KSD appealed to the FCC, the FCC reversed its examiner; then KFUO appealed to the U.S. Court of Appeals of the District of Columbia, which upheld the Commission on June 26, 1939.

Finally, on April 22, 1940, KFUO applied for limited-time operation on 830 kHz, a clear-channel dominated by KOA in Denver, Colorado. The FCC expedited the application and, on July 1, 1940, KFUO moved to 830.

In the March 29, 1941 reallocation of frequencies, KFUO moved to 850 kHz, still operating “limited time” from local sunrise to local sunset at Denver. The station is still one of the few remaining that operates in this manner.
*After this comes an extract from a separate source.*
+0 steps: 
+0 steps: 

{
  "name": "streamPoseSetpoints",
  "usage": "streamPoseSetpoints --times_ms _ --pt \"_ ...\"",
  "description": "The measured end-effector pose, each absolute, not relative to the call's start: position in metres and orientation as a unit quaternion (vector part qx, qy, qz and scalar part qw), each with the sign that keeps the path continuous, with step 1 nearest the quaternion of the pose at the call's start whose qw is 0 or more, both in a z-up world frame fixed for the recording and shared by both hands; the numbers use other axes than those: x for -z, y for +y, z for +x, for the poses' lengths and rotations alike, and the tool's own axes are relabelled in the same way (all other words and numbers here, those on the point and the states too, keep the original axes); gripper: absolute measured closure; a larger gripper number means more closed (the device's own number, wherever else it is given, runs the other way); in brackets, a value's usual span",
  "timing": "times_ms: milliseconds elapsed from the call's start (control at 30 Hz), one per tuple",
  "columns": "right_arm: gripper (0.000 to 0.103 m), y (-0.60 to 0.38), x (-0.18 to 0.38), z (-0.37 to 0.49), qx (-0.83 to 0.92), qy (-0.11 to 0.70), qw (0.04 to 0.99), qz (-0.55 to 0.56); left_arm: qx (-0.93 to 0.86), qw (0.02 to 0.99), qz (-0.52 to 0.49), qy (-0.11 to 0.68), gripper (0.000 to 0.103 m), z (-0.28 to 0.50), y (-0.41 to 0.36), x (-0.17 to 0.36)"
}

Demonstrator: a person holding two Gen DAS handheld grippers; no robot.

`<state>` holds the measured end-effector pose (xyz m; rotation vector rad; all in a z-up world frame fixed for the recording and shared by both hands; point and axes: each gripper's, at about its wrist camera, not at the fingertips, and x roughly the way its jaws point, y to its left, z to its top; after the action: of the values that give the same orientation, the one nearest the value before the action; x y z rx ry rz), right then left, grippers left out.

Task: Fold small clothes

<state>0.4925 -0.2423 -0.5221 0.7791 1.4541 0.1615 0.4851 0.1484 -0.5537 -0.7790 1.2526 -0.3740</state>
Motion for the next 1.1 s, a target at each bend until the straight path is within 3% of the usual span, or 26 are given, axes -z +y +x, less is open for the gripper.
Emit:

In 1995, the NAACP challenged the license renewal of KFUO-AM/FM (KFUO-FM was a commercial classical music station at the time, it has since been sold and is now non-commercial KLJY) for lack of efforts in recruiting and hiring minority employees. In 1996, the FCC fined the stations and gave them a one-year renewal.

KFUO subsequently challenged the FCC’s action in the U.S. Court of Appeals for the District of Columbia. The court not only overturned the FCC’s fine, it threw out the Commission’s 30-year-old affirmative action policies in its decision in Lutheran Church–Missouri Synod v. FCC on April 14, 1998. On September 16, the appeals court refused to hold an en banc rehearing of the case.

KFUO has for many years been the originating station for The Lutheran Hour. Dr. Walter Maier became the “voice” of the Lutheran Hour after he became known for his talks on KFUO. Do the call letters stand for a slogan? Frank Absher has found one reference in printed material about the station that read “Keep Forward-Upward-Onward!”